462411 Tungsten Oxide Decorated Zinc Telluride for the Photoelectrochemical Water Splitting

Tuesday, November 15, 2016: 12:30 PM
Golden Gate 4 (Hilton San Francisco Union Square)
Chengeto Kazuva, Rekisha Pootoon and Jonathan Mbah, Chemical Engineering, Florida Institute of Technology, Melbourne, FL

Due to the increasing adverse effects on greener energy impacted by fossil fuel dependency and the resulting consequences on energy sustainability, a more succinct approach becomes inevitable for the continuous supply of clean and renewable energy. Tungsten Oxide (WO3) has exhibited high photoactivities and electrochromic capabilities in the search for durable materials for hydrogen (H2) production from photoelectrochemical water (H2O) splitting. With a bandgap of 2.6 eV makes it an excellent candidate for harvesting the blue light of the solar spectrum with improved efficiency. Various experimental investigations have shown that electrochemically deposited WO3 can be used to this effect. Sensitization with organic dyes that possess sunlight trapping capabilities have also been employed to enhance the performance of WO3 as a photo catalyst for H2O splitting.

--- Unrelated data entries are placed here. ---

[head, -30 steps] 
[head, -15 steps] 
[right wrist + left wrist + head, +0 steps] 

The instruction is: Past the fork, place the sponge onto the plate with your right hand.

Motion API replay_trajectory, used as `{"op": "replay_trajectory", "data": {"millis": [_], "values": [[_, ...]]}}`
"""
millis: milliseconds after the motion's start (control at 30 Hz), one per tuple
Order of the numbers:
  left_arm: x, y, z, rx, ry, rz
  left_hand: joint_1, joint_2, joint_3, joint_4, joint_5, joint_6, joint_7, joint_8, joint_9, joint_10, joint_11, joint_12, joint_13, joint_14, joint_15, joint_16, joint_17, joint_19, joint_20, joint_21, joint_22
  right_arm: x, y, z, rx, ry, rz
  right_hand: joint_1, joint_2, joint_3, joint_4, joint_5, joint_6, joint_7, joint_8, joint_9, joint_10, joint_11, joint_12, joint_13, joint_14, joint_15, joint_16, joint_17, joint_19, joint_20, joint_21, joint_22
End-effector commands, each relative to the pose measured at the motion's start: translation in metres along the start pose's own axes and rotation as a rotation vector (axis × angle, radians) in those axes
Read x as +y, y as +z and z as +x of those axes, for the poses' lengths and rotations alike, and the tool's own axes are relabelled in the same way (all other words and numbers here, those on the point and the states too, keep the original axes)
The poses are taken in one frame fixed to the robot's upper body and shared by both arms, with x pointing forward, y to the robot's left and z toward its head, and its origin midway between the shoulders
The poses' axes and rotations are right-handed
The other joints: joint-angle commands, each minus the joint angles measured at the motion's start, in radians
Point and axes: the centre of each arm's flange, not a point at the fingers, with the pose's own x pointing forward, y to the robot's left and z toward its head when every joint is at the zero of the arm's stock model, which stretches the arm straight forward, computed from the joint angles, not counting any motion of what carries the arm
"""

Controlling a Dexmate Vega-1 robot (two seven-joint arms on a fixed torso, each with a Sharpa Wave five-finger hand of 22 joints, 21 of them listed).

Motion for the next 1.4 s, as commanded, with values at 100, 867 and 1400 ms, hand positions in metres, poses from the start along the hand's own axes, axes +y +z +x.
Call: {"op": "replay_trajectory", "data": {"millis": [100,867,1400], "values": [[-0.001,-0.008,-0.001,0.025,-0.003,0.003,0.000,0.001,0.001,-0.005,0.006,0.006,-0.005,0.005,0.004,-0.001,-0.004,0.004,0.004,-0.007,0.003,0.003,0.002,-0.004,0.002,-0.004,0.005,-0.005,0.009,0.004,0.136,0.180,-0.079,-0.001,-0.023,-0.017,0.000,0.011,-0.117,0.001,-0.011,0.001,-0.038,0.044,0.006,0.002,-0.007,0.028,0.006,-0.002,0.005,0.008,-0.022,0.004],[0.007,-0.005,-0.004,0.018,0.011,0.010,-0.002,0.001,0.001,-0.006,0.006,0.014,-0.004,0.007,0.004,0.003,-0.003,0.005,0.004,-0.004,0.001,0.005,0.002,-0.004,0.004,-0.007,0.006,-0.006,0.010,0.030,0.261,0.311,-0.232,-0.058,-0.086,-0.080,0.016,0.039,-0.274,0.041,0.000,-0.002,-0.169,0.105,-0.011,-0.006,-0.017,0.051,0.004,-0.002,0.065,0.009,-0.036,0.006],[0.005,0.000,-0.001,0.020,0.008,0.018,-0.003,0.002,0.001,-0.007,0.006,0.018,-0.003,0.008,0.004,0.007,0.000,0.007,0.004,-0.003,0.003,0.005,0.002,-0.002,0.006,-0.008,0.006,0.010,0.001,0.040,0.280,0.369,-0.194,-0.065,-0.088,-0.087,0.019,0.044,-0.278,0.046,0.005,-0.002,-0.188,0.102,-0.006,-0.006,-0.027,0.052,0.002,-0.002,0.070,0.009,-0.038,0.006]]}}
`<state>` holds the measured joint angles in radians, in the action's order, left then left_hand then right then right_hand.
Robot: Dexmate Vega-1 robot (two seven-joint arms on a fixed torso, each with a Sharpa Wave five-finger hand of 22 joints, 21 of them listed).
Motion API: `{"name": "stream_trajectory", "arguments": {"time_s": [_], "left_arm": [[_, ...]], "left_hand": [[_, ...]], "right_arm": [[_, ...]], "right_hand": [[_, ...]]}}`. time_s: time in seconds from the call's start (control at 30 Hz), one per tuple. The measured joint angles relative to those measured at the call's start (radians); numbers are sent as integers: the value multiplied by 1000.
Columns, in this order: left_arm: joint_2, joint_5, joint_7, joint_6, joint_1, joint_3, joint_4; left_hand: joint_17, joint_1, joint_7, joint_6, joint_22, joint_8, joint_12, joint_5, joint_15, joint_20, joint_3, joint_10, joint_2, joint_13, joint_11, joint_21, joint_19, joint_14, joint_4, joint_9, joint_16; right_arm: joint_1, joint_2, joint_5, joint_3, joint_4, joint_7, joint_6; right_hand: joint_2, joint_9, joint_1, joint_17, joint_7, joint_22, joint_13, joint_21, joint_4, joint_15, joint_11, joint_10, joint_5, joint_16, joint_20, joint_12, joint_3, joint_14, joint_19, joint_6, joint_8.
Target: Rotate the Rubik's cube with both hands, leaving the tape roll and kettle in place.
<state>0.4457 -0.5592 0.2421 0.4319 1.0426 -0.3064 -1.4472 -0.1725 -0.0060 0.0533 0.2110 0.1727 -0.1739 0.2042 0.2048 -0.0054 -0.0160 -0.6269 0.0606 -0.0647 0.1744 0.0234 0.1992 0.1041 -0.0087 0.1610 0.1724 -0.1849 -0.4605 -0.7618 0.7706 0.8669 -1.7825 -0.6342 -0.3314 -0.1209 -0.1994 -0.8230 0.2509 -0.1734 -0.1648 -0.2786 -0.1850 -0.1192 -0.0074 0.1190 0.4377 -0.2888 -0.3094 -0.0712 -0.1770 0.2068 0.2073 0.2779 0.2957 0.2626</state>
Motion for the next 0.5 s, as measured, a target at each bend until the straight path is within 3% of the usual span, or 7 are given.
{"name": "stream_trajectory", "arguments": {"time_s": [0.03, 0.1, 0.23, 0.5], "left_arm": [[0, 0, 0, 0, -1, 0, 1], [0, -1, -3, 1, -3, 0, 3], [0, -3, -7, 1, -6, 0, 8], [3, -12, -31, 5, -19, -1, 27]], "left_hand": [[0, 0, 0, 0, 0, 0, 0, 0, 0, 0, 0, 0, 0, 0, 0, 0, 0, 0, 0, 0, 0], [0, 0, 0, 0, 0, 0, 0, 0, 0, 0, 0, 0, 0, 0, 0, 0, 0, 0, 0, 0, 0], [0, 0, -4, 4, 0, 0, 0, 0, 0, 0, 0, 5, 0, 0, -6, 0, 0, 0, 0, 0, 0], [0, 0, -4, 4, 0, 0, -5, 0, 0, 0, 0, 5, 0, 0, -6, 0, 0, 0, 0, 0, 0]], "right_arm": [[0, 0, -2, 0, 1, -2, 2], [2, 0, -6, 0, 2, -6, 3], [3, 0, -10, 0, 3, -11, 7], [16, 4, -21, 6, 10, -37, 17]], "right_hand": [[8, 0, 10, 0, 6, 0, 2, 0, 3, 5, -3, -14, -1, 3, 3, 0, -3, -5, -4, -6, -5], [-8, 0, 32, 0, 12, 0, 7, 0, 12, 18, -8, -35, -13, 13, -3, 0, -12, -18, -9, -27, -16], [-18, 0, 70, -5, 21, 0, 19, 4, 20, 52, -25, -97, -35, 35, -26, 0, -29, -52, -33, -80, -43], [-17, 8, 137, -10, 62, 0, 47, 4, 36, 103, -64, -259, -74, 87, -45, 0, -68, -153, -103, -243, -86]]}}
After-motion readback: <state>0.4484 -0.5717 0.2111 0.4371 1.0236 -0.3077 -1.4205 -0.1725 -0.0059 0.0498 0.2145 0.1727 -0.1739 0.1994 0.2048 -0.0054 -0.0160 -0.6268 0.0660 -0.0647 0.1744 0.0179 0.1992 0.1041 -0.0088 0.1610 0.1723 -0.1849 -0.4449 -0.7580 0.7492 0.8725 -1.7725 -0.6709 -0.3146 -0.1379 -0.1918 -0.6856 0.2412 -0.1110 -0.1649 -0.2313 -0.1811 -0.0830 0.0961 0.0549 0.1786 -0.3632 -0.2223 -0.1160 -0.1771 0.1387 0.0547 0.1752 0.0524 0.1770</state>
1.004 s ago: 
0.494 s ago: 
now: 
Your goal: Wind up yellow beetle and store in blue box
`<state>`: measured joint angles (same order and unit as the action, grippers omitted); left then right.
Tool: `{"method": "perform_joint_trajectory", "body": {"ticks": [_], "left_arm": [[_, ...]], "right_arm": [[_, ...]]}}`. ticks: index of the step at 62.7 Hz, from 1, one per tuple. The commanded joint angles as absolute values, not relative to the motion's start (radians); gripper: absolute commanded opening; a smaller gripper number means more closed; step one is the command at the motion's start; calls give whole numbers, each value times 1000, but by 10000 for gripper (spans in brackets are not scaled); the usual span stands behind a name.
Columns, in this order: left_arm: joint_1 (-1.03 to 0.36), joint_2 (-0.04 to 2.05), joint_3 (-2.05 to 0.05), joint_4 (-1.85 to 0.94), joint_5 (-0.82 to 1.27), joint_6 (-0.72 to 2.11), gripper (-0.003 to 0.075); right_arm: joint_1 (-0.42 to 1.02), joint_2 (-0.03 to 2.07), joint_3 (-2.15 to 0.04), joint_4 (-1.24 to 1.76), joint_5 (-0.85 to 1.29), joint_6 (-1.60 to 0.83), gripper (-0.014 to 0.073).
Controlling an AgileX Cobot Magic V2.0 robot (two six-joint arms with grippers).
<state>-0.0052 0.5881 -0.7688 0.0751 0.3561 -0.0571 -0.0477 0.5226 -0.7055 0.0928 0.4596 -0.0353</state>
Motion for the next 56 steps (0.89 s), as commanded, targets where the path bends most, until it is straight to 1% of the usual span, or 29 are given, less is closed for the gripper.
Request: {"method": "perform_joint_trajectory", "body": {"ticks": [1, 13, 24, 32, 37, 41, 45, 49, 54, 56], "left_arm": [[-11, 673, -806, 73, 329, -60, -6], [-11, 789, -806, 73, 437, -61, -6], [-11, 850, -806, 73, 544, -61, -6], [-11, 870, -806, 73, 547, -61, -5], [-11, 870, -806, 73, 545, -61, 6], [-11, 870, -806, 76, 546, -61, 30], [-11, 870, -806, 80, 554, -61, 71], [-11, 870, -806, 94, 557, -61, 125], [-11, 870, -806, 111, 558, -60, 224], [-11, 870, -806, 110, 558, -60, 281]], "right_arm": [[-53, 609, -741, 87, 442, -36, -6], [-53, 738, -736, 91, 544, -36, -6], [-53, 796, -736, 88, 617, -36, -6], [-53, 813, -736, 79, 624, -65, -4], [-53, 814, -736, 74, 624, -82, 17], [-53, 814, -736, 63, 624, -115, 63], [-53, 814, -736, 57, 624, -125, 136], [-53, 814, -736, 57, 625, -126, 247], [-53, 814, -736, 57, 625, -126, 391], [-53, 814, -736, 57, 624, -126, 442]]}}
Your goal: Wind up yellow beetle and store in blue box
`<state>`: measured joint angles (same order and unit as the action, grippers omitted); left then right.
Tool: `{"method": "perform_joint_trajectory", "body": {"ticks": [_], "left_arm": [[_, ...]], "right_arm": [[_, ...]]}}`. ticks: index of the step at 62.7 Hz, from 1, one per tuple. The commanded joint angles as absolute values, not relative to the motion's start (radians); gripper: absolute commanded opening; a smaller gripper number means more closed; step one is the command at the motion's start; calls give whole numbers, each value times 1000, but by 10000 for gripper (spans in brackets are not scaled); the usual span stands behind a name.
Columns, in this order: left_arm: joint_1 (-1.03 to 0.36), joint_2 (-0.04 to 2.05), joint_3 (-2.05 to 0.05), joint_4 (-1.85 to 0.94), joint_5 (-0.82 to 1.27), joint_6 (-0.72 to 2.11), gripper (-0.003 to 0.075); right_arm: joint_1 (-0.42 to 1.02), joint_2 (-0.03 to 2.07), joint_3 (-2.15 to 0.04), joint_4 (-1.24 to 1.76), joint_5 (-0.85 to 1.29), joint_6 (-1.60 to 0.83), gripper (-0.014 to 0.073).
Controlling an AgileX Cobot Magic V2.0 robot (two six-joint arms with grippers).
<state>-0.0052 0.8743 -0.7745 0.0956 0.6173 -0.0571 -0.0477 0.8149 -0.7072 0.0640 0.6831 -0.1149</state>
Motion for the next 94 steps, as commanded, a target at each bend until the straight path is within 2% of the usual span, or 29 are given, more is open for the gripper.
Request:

The successes in dye sensitization suggest that another metal compound, zinc telluride (ZnTe), which has an appropriate bandgap alignment for high utilization of the visible light of the solar spectrum can be used as a sensitizer as well. The fact that this material has not been studied in great detail in conjunction with WO3 usage, makes it an interesting candidate of study in improving the performance of WO3 as a photocathode for H2 production. This material has a suitable bandgap of 2.26 eV for light harvesting and its conduction band edge positioned at -1.63 eV offers a large driving force for interfacial electron transfer from the semiconductor to the WO3 acceptor. The objective of this work is to study the contribution of WO3 decorated ZnTe in the splitting of H2O. We will present the result of our investigation on cathodic electrodeposition of WO3-ZnTe thin film on indium-tin oxide substrate, with its catalytic properties as an electrode for H2 production.